» **WHAT TO PRODUCE**
Quote the data exactly, first line to the line containing "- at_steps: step", with no pictures.

» **RECORDED INFORMATION**
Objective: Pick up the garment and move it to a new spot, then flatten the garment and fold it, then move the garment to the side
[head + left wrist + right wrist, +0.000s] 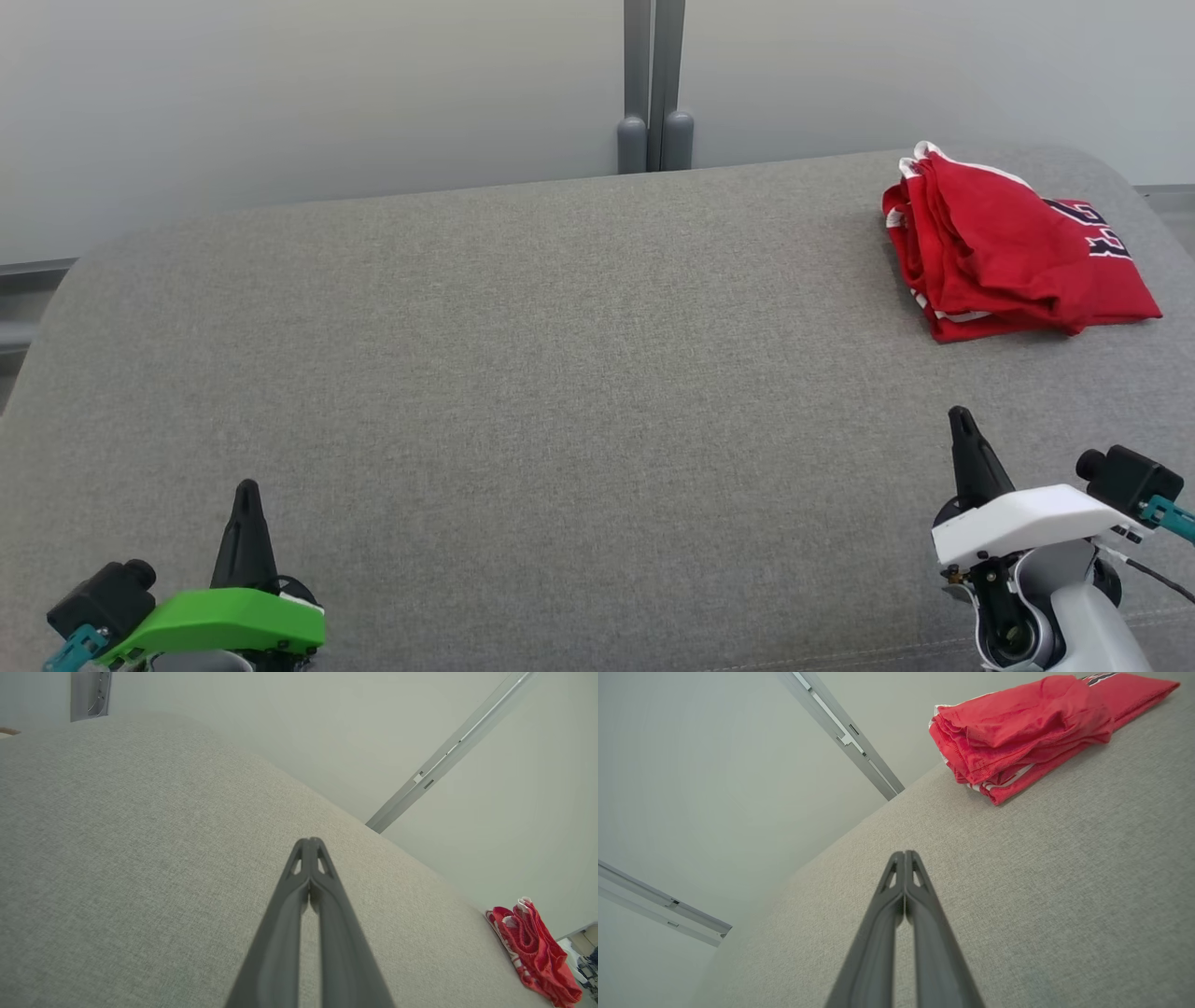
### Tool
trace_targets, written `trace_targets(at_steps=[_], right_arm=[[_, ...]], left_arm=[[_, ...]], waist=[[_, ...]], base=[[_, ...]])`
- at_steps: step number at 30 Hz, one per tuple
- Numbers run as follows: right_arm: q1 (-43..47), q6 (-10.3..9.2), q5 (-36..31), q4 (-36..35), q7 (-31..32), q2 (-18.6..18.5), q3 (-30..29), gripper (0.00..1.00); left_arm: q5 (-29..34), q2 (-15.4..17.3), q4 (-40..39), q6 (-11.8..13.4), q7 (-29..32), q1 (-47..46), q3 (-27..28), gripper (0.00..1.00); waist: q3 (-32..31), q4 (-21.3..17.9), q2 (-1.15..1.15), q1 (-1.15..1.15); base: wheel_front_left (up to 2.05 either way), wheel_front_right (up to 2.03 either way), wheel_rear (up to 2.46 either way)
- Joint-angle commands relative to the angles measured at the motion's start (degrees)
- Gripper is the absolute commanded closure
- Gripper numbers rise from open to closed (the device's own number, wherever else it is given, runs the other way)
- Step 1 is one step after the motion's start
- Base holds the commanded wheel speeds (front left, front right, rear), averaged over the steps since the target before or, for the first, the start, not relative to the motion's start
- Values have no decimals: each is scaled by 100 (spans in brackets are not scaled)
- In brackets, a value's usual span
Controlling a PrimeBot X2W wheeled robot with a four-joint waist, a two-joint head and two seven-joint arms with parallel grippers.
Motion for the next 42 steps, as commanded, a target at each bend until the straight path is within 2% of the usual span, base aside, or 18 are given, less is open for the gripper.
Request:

» **SOLUTION TO THE PROBLEM**
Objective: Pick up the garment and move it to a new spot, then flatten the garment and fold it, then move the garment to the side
[head + left wrist + right wrist, +0.000s] 
### Tool
trace_targets, written `trace_targets(at_steps=[_], right_arm=[[_, ...]], left_arm=[[_, ...]], waist=[[_, ...]], base=[[_, ...]])`
- at_steps: step number at 30 Hz, one per tuple

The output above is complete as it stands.